Creating an iPSC line uses technology which allows cells to be reprogramed to stem cells which can then be turned into many different cell types.  This means we can study the specific type of cell that is not working properly in an affected individual.  These cells give researchers more information about cell function to discover how cancer develops, providing clues on how to prevent or reverse it.  

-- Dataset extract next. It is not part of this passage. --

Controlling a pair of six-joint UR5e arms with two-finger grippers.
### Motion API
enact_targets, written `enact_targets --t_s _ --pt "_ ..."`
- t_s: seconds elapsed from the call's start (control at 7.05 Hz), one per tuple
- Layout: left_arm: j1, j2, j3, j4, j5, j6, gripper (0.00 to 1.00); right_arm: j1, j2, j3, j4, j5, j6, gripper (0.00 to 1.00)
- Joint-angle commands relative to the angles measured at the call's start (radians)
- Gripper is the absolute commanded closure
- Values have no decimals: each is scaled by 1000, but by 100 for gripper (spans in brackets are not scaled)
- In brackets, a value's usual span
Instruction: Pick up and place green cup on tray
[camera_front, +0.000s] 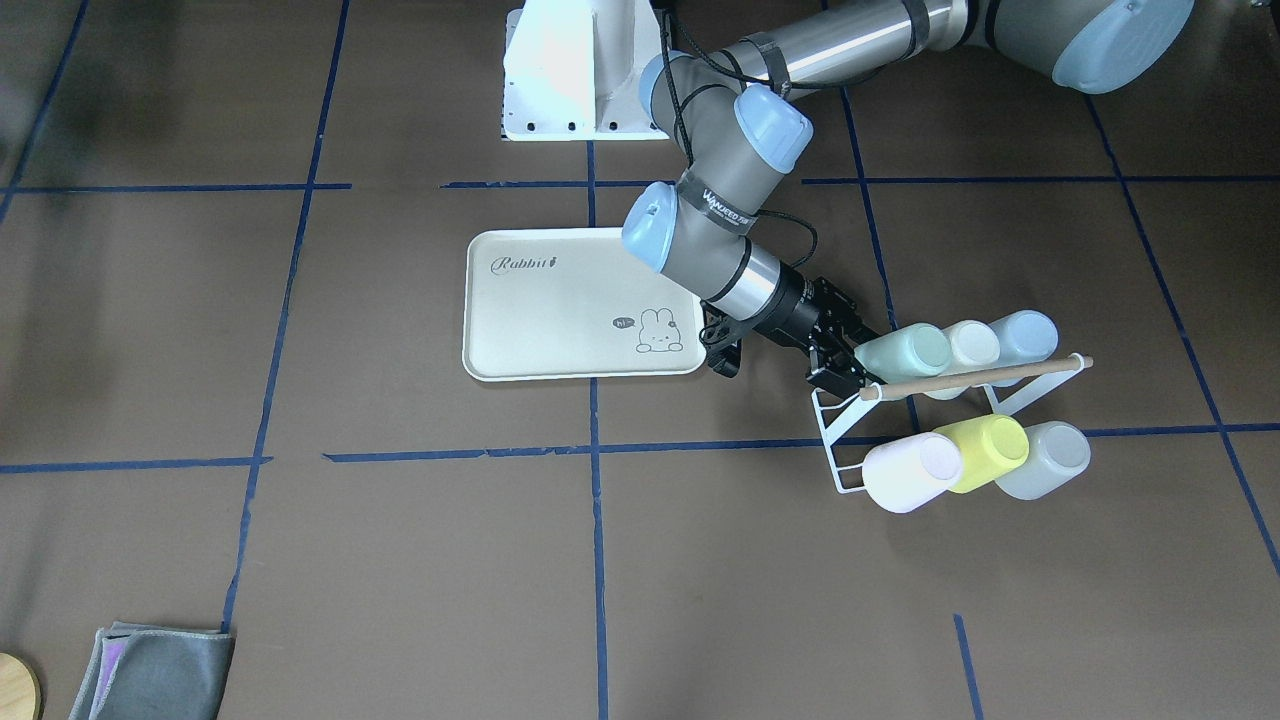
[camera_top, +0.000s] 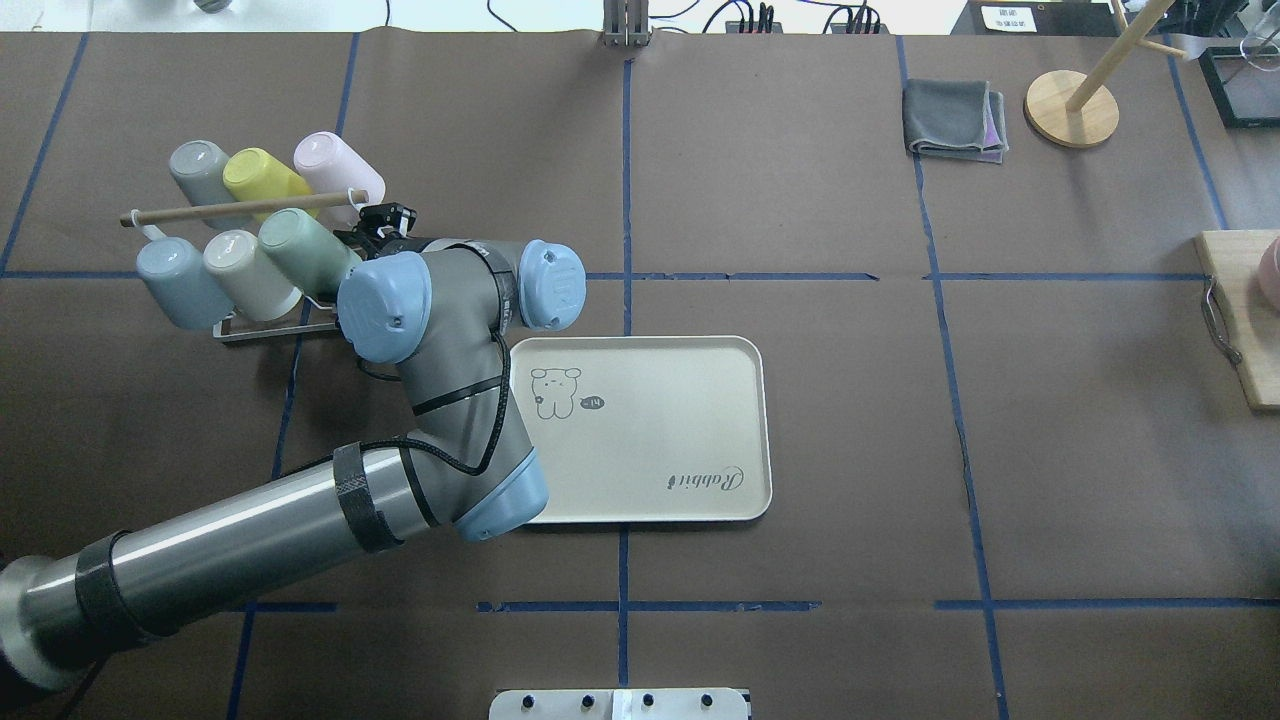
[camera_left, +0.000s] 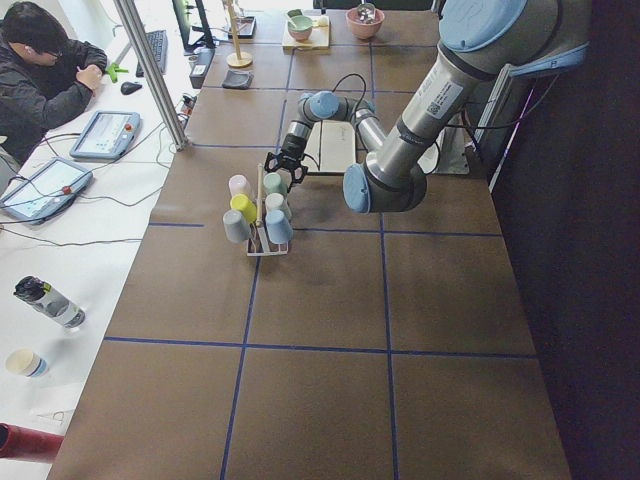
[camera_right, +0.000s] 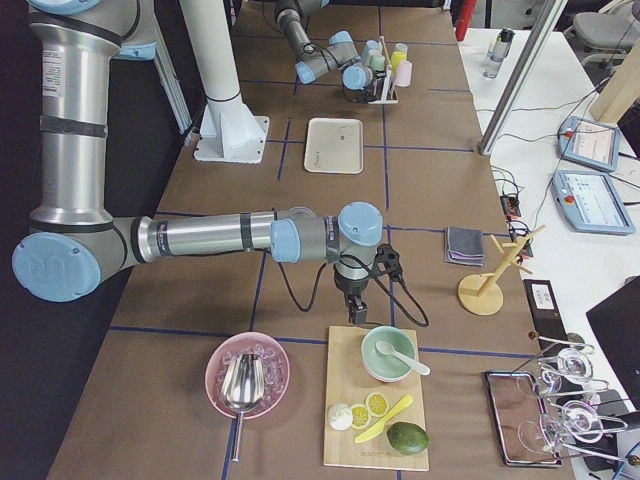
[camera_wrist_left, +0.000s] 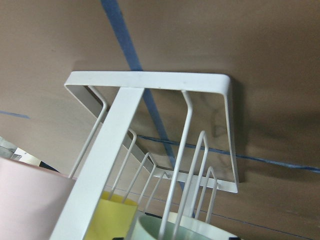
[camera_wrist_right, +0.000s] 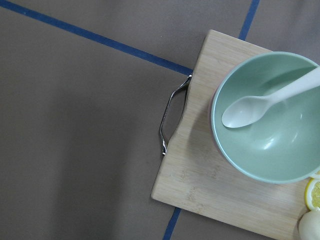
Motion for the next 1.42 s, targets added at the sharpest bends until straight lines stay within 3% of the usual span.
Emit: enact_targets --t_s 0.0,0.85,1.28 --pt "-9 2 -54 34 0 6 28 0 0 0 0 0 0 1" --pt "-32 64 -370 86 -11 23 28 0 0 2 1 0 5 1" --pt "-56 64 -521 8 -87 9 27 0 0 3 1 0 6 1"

Access to Newborn Screening card
2.  If children were born in Victoria we request consent to access the Newborn Screening card stored at the Victorian Clinical Genetic Services (VCGS).  All newborn Victorian babies have a heel prick blood test taken in the first few days of life.  This program is funded and supervised by the Victorian government.  A midwife does the heel prick and the blood is tested for serious and treatable diseases.  The remaining spots of blood are stored as a Newborn Screening card at VCGS under the provisions of Health Information Privacy Legislation of Commonwealth and State governments.  We request consent to use this blood for research related to the child’s original diagnosis, researchers aim to investigate the interaction of genetic and environmental factors over time.  Each Newborn Screening card usually has 4 dried blood spots.  We request access to a single dried blood spot.  If consent is given to use the Newborn Screening card for ethically approved research, at least one intact blood spot will be retained at VCGS.

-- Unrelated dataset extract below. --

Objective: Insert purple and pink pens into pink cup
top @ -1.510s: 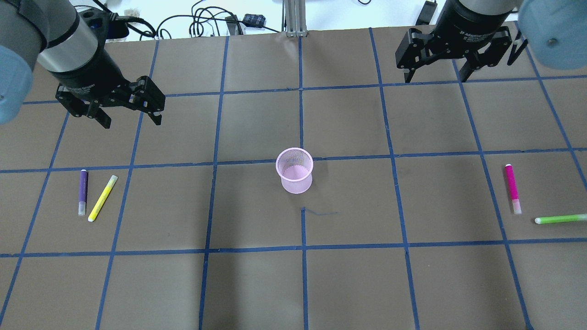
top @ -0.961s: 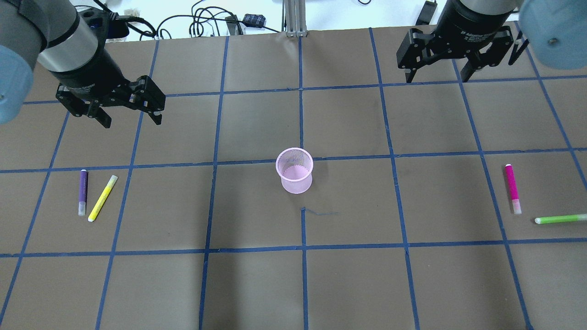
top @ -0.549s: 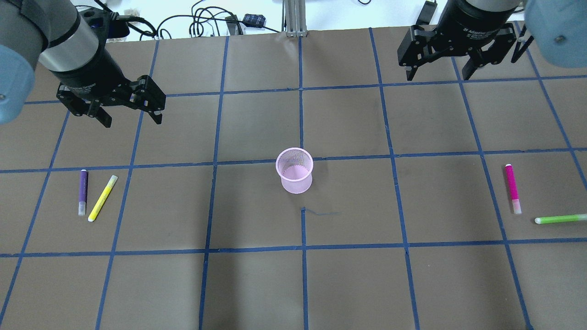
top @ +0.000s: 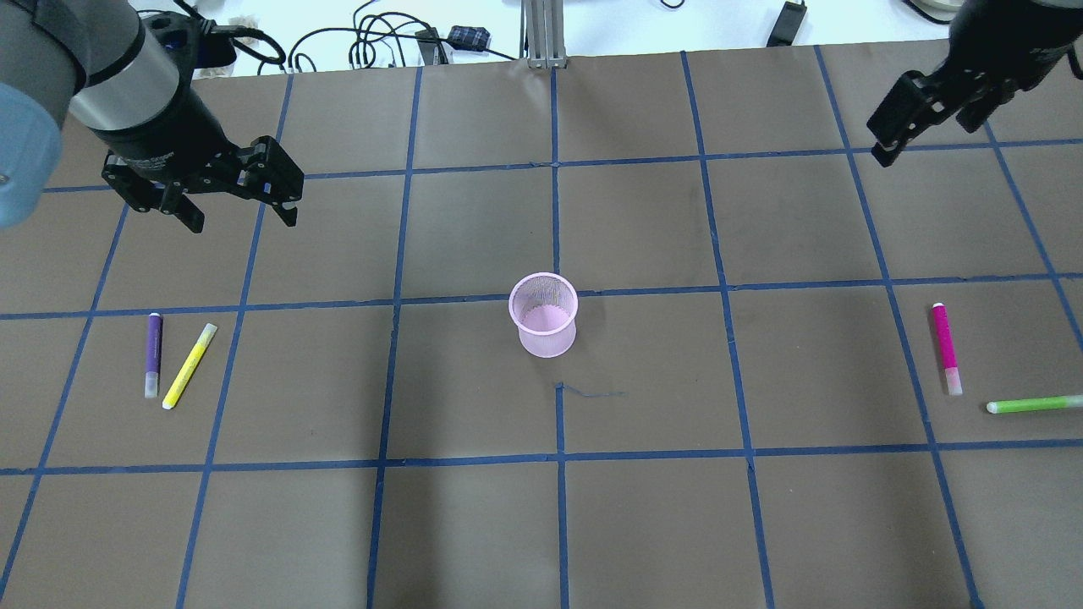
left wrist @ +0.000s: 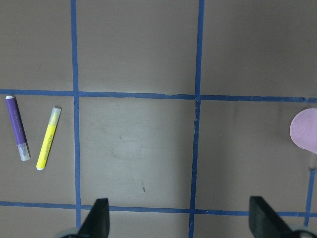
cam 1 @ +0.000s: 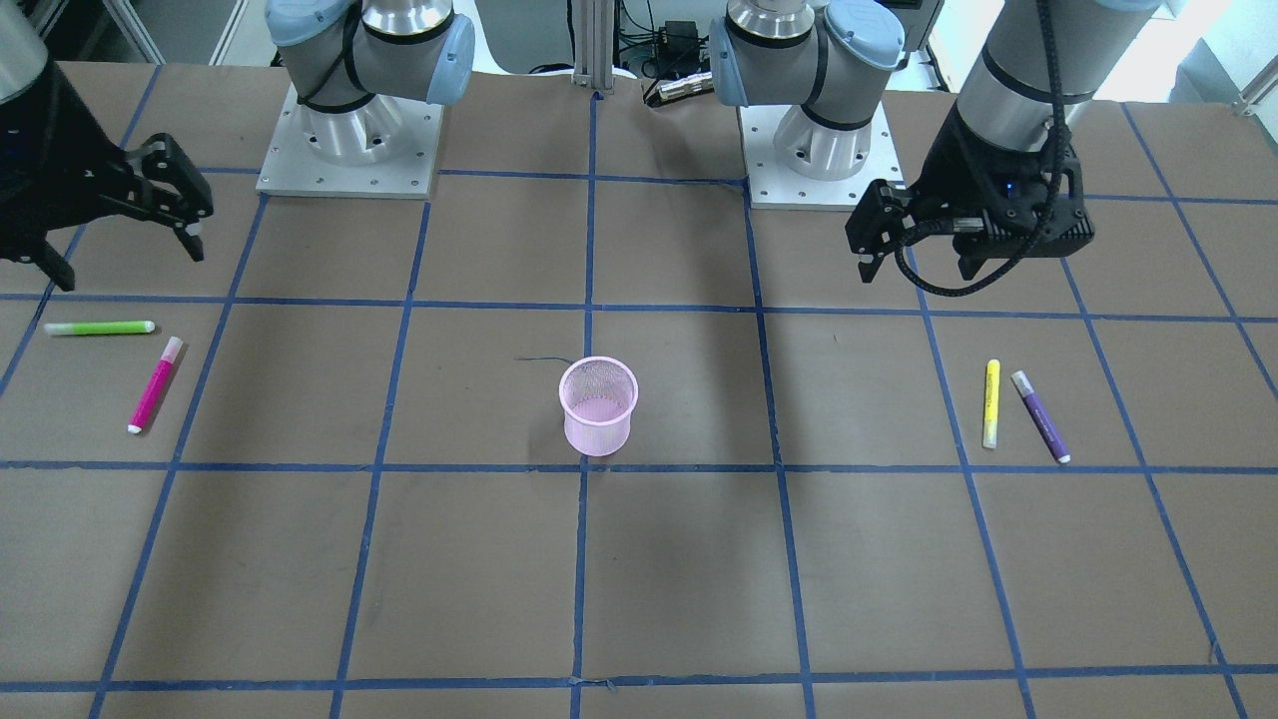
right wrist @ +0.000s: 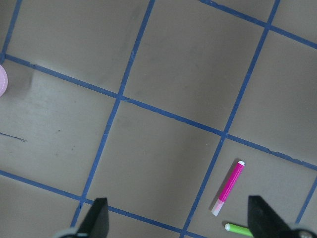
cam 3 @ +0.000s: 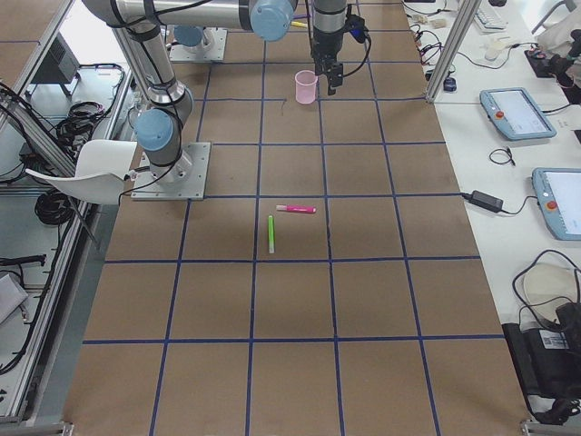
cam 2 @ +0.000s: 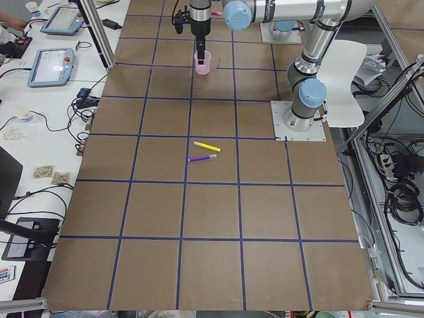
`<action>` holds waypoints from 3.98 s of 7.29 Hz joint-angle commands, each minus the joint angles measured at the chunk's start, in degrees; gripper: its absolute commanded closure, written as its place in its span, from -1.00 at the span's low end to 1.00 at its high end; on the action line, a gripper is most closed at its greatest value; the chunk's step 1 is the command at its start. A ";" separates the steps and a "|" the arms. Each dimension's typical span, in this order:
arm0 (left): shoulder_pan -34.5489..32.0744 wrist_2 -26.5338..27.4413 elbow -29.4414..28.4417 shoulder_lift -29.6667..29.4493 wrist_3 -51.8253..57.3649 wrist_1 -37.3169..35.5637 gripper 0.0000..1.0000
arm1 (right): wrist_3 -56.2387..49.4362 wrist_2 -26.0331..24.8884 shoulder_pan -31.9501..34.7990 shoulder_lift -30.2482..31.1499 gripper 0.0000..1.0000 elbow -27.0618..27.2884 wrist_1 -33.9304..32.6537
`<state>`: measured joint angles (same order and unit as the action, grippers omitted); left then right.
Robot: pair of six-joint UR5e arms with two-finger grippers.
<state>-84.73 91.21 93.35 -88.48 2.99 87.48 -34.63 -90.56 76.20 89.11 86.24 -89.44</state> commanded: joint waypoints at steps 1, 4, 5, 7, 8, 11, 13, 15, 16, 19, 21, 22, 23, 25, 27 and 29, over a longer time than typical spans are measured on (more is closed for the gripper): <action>0.18 -0.07 -0.01 -0.03 0.00 -0.12 -1.00 | -9.87 0.38 -9.00 -0.77 -1.00 0.33 0.15; 3.32 -0.16 -0.63 -0.12 0.08 -0.55 -1.00 | -25.59 0.47 -16.07 -2.09 -1.00 3.75 -1.78; 6.56 -0.25 -0.45 -1.07 0.17 -2.12 -1.00 | -17.31 0.47 -16.43 -3.92 -1.00 5.85 -5.18; 14.37 -0.25 0.07 -2.83 0.35 -4.60 -1.00 | -4.29 0.39 -16.61 -7.70 -1.00 10.16 -10.81; 19.64 -0.25 0.16 -4.32 1.65 -4.69 -1.00 | 0.22 0.56 -17.82 -9.46 -1.00 12.44 -13.36; 28.64 -0.78 3.13 -11.52 9.74 -12.99 -1.00 | 14.79 0.65 -19.77 -15.44 -0.94 18.68 -22.35; 29.79 -0.77 8.75 -15.21 11.59 -24.23 -1.00 | 16.88 0.56 -19.77 -16.94 -0.92 22.99 -29.60; 30.50 -0.95 10.01 -20.31 13.26 -32.18 -1.00 | 16.52 0.47 -19.77 -19.57 -0.73 25.99 -35.34; 30.50 -0.78 10.01 -22.33 13.36 -32.28 -1.00 | 16.61 0.47 -19.77 -19.67 -0.61 26.35 -35.80; 30.50 -0.77 9.57 -26.74 13.44 -32.28 -1.00 | 17.04 0.38 -19.77 -19.94 0.14 26.70 -36.94; 30.50 -0.69 9.30 -28.94 13.53 -32.20 -0.55 | 17.14 0.38 -19.77 -20.02 0.75 26.61 -36.94; 30.50 -0.60 9.22 -29.21 13.88 -32.20 -0.38 | 17.23 0.56 -19.77 -19.94 0.86 26.53 -36.77; 30.50 -0.42 9.22 -29.30 13.97 -32.20 -0.36 | 20.53 0.56 -19.60 -19.24 0.90 26.09 -36.51; 30.50 -0.25 9.22 -29.30 13.97 -32.20 -0.26 | 30.20 0.73 -15.15 -16.61 0.90 23.90 -33.88; 30.50 -0.07 9.22 -29.30 13.80 -31.85 0.11 | 41.60 0.38 -6.90 -12.66 0.89 18.30 -25.05; 30.50 0.02 9.30 -29.39 13.71 -31.06 0.45 | 54.00 0.65 1.98 -12.38 0.89 8.91 -13.27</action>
<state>-54.23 91.18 102.61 -117.83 16.74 56.04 12.04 -90.11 72.47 76.30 101.03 -110.13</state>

Notification of genetic testing results
3.  It is possible that samples may be used for genetic research aimed at understanding the diagnosis.  In many cases the results of genetic tests will not be given as often, the significance of such findings at this time are unclear from a clinical viewpoint.  Genetic testing may reveal an increased risk of developing a condition but cannot predict whether somebody will actually develop the condition.  If consent is given and we find a change in the child's genes that might be an important risk factor for disease based on current knowledge, participants will be contacted by a member of the VCGS.
 
The flow chart outlines how the specimens will be used
Samples are collected at different stages of patient care. This is routinely done to aid in a patient's diagnosis prior to treatment, during the course of treatment to monitor progress, or after treatment to determine outcome.

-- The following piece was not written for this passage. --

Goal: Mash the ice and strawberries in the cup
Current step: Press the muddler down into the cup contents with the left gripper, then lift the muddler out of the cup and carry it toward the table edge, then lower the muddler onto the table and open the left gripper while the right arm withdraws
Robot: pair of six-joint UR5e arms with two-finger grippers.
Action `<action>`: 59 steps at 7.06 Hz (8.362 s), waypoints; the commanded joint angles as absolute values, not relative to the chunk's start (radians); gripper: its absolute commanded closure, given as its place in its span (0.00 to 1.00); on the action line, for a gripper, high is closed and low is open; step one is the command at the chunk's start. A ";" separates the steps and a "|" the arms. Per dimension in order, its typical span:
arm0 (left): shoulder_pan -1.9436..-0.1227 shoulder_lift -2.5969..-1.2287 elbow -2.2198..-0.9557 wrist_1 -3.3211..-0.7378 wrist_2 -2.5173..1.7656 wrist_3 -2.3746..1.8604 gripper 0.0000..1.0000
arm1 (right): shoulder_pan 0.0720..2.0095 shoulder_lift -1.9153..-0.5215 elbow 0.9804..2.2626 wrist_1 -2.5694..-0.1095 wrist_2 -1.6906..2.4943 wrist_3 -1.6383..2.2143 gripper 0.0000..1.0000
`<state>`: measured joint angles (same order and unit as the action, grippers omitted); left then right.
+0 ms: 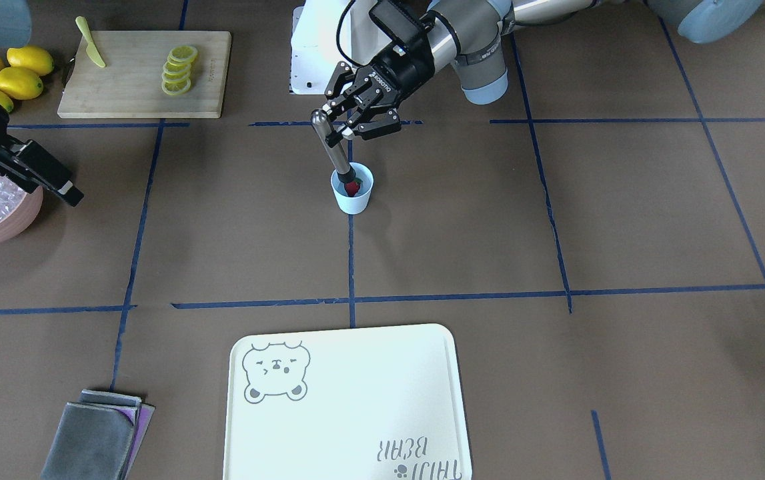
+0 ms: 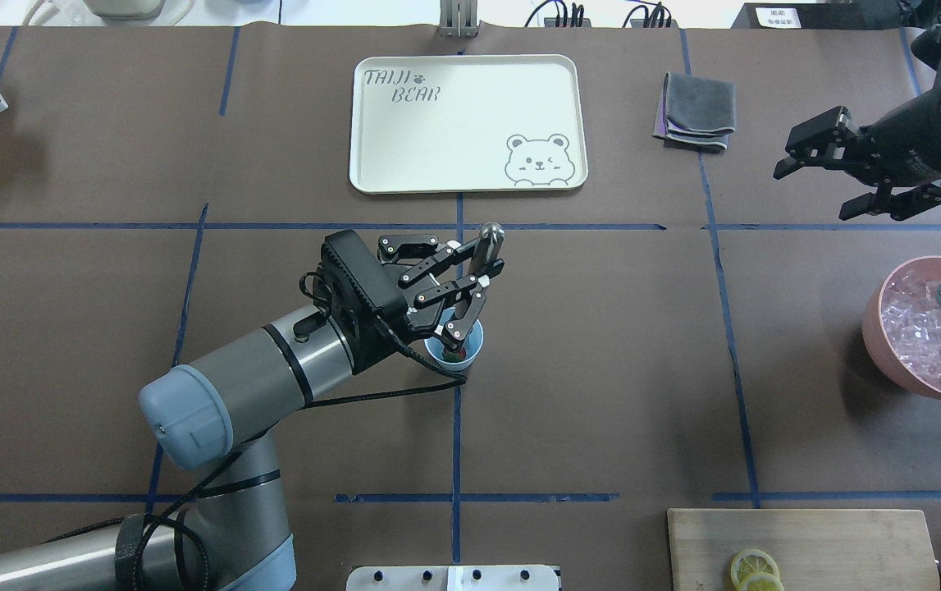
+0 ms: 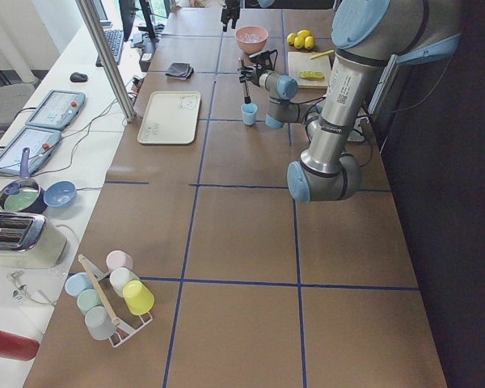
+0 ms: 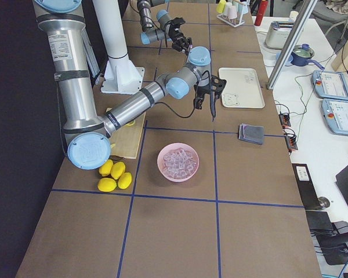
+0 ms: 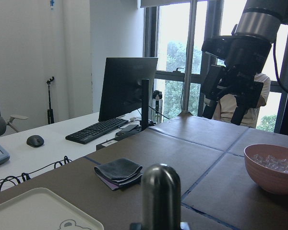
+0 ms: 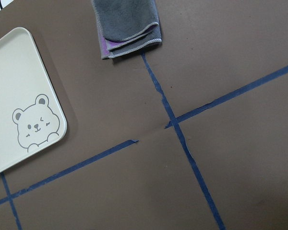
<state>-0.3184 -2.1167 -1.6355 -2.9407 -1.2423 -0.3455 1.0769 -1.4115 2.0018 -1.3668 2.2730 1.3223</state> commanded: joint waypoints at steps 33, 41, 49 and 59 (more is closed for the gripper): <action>-1.132 -1.666 -1.396 -1.893 -2.111 -0.488 1.00 | 1.081 -1.474 2.013 -1.353 2.269 1.315 0.00; -1.127 -1.664 -1.356 -1.944 -2.112 -0.488 0.46 | 1.081 -1.468 2.013 -1.353 2.275 1.316 0.00; -1.263 -1.617 -1.566 -1.925 -2.312 -0.483 0.00 | 1.097 -1.476 2.011 -1.359 2.283 1.289 0.00; -1.571 -1.560 -1.738 -1.371 -2.413 0.247 0.00 | 1.506 -1.560 1.646 -1.571 2.390 -0.054 0.00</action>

  • The majority of samples are collected during clinical care including diagnostic procedures.  Some additional samples, specifically for research purposes, may also be collected at the same time as clinical sampling (pending appropriate consent).
  • Samples will be processed for storage in the Tissue Bank and may be accessed if required for further clinical testing.  It is important that priority is given to using these samples for any further clinical tests that are needed. 
  • Pending appropriate consent, samples may also be used as part of ongoing research studies, such as a clinical trial aimed at testing new cancer treatments. In this case, families will be provided with full information about the research and invited to participate in a separate consent process. 
  • In the event that samples exist in excess of what is needed for ongoing clinical purposes, they may be used for scientifically and ethically approved research studies (both local and international).  Samples will only be provided to scientists who have made a formal application to the Tissue Bank.  All applications will undergo thorough scientific review by the Tissue Bank Access and Oversight Committee. 
No samples needed for ongoing clinical care will be used for research purposes.
 
Your decision to give permission for sample(s) and information to be kept in the Tissue Bank, will not affect any treatment or care you receive in The RCH.

Samples are stored in a secure environment in the vapour phase of liquid nitrogen at the Murdoch Children's Research Institute.